Assignment. In your copy of the data, omit the pictures and keep all else exactly as given.

= Beginning of Section =

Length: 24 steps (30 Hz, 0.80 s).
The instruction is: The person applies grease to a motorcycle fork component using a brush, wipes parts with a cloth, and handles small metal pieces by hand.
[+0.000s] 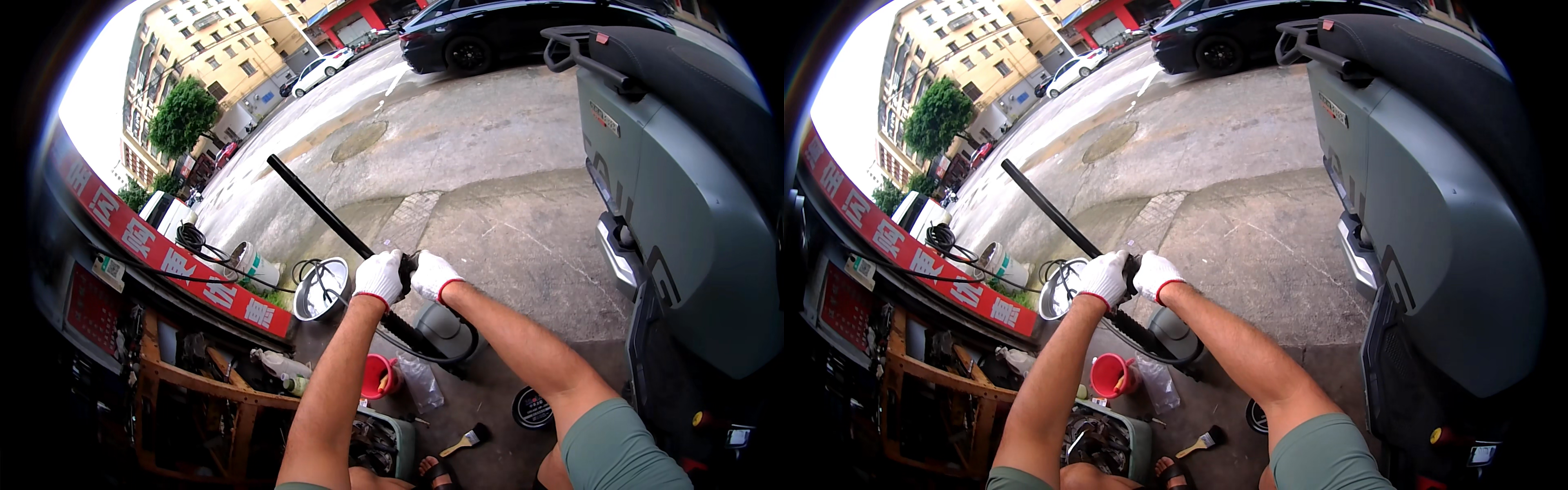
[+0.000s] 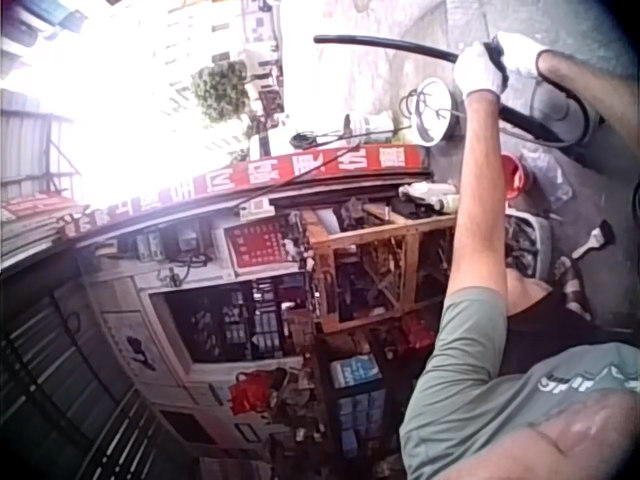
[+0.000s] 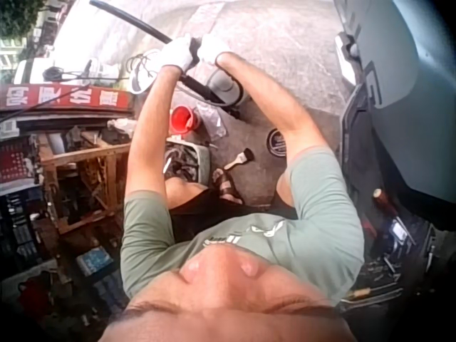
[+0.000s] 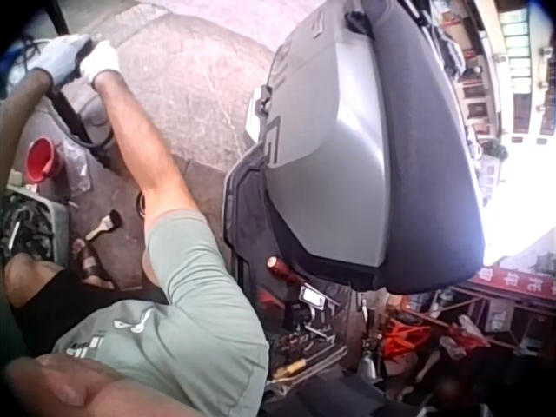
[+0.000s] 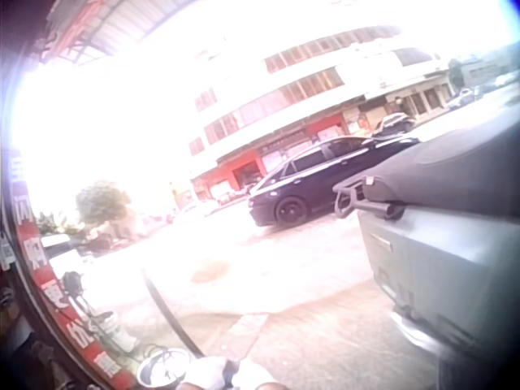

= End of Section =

Response area.
Length: 24 steps (30 Hz, 0.80 s).
The instruction is: The person applies grease to a motorcycle fork component using a brush, wipes parts with a cloth, and handles small metal pieces by hand.
[+0.000s] 
[+0.000s] 
[+0.000s] 
[+0.000s] 
[+0.000s] 

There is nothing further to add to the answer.